Wednesday, June 9, 2021

Arggggghhhh

Okay that's my frustrations out. It's been that kind of a a day. The kind of day where even the sink in my clinic manages to break on me. The kind of day when the secretary asks me to leave before I cause an earthquake with my bad luck du jour.

The refugee health care is always the most challenging and rewarding part of my weeks. The horrors and trials and tribulations faced by the patients here are unimaginable in every sense of the word. How do I imagine being born into a country in violent conflict, escaping but leaving my whole family behind, spending 10+ years in an unfamiliar country without a home, a family or even an idea of a future, only to end up finally in a safe country, away from refugee camps, but all alone and unable to understand the language or the frankly alarming weather? (As I write it's single digits outside. It's July. C'mon, NL).

I say that to preface the situation. But the frustration was real today and it took effort to keep in mind the challenges that many of these newcomers are facing. It absolutely sucked to call someone 6+ times throughout the day, dialing their entire family before reaching them, relying on an interpretation line each time. But they have a new baby and have no one else home to help them. They just couldn't come to the phone, and they were scared by the private number that all our cell phones are now blocked off as.

It sucked to not be able to communicate with a patient because they're illiterate in their own language to begin with, and I don't have their language available as a translation services because it's spoken by so few people. When I asked if their family could help, I was told matter of fact-ly that all their family was still in refugee camps or had died there/in the conflict. "Oh. Okay." I couldn't find another reply in that moment, and the patient did not want or need my automated "Oh I'm sorry to hear that" spiel. Their concern was the medication they ran out of. My concern turned out to be their medication is for HIV which I did not know about, and for which they have been out of pills for, oh, a month. Great. They didn't know my priorities and I didn't know theirs. Fortunately we came to a rapid agreement and a decision to book an advanced interpreter for this language.
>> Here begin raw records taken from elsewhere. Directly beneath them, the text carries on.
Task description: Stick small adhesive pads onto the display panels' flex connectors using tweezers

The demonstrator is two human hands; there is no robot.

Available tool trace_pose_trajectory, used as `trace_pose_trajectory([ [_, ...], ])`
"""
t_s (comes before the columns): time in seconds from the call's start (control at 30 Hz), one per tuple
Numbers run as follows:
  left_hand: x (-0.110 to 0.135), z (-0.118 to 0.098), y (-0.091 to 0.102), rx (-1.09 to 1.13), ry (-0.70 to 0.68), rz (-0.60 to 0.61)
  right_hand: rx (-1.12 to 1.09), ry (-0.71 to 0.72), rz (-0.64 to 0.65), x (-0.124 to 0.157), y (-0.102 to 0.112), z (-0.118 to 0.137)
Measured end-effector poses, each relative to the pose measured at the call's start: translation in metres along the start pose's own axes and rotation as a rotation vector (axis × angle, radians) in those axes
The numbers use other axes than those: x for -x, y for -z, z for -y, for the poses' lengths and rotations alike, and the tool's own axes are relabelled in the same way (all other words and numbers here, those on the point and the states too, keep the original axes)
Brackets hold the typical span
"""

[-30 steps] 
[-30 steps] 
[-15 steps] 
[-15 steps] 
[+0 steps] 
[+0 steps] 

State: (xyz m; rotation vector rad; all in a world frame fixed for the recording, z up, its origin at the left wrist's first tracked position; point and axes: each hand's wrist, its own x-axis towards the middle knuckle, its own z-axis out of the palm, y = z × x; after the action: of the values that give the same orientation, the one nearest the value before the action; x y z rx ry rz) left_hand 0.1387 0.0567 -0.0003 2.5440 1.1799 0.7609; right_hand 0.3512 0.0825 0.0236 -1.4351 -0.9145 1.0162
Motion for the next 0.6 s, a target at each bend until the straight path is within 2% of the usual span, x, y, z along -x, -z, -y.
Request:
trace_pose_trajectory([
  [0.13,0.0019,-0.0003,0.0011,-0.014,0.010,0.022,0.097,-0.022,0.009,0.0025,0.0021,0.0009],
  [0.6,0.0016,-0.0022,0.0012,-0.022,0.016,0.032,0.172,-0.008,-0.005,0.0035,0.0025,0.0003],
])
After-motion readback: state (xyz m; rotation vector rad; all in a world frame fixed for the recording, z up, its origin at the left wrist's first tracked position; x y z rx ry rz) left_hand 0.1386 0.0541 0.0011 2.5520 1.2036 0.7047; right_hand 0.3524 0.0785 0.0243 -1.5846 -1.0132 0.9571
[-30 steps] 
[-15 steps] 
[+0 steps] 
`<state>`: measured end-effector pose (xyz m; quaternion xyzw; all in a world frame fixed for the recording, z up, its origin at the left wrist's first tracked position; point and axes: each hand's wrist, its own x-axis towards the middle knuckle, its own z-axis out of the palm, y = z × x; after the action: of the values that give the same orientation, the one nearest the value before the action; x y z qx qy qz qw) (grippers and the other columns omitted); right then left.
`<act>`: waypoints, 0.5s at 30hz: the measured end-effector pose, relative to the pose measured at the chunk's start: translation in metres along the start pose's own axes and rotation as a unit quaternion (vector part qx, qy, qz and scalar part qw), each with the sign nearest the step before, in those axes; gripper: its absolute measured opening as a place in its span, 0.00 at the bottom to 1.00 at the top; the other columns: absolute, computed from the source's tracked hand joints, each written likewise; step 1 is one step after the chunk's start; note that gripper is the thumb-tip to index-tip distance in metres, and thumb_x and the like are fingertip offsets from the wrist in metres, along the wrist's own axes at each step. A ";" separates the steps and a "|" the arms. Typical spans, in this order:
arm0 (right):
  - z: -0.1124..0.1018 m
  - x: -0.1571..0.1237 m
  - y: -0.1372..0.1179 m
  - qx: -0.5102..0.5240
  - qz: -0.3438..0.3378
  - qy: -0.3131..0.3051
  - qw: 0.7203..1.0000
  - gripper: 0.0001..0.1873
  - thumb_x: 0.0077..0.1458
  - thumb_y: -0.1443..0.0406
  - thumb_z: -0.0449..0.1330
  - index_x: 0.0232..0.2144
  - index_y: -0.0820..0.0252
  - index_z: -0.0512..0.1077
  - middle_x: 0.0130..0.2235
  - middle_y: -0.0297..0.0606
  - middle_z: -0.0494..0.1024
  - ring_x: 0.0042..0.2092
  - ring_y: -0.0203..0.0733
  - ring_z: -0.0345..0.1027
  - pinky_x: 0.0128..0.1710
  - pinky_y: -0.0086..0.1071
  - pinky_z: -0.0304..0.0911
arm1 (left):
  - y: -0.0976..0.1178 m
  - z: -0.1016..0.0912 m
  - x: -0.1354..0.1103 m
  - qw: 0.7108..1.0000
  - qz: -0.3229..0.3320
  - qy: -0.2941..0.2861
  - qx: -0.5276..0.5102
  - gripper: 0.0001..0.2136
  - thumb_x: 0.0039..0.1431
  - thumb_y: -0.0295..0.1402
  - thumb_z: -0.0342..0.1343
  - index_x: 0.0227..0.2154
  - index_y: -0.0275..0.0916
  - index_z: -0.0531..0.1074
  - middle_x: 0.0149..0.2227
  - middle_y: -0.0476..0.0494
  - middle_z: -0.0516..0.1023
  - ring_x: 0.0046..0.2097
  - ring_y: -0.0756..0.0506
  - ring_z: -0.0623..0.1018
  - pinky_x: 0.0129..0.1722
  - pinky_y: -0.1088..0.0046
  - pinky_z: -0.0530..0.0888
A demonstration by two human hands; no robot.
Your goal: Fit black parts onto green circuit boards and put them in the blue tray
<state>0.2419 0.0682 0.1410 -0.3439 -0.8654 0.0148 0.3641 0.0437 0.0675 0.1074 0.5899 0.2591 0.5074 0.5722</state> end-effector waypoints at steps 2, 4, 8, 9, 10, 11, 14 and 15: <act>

It sucks to spend an extra 1.5hrs writing notes to the dentist, to the pharmacist, to anyone who will listen and might help to please, help this young person find floss and explain what it is. Please explain what the creams are help them find the cheapest one because not one is covered by the health plan. And please please be patient. They don't have a regularly translator available. They're just doing their best. And please excuse the fifth fax I've sent asking you to help someone with things probably above and beyond your scope of practice, but that's just what I'm trying to do, too. I can tell their patients to call their worker and find creams, or I can research the cream, fax the pharmacy, and make a plea for a cheaper available option.

But it really sucks to have someone not respect all that and hang up on you 3 times because they don't like the answer you're giving them, or you took too long answering while looking up their chart and pleaded for their patience (mine was certainly running out). I hope that it was misunderstanding, that they don't know that not all doctors work in hospitals, but after the 3rd hang up I had to just order the investigations and prescribe what needed to be done, and hope for the best for harm reduction purposes. Paternalistic? Definitely a touch. Necessary? Unfortunately so.

But I bought some bubble bath products and sat in the bath for 3hrs and read Harry Potter again, so that's always comforting. Now where's my wine?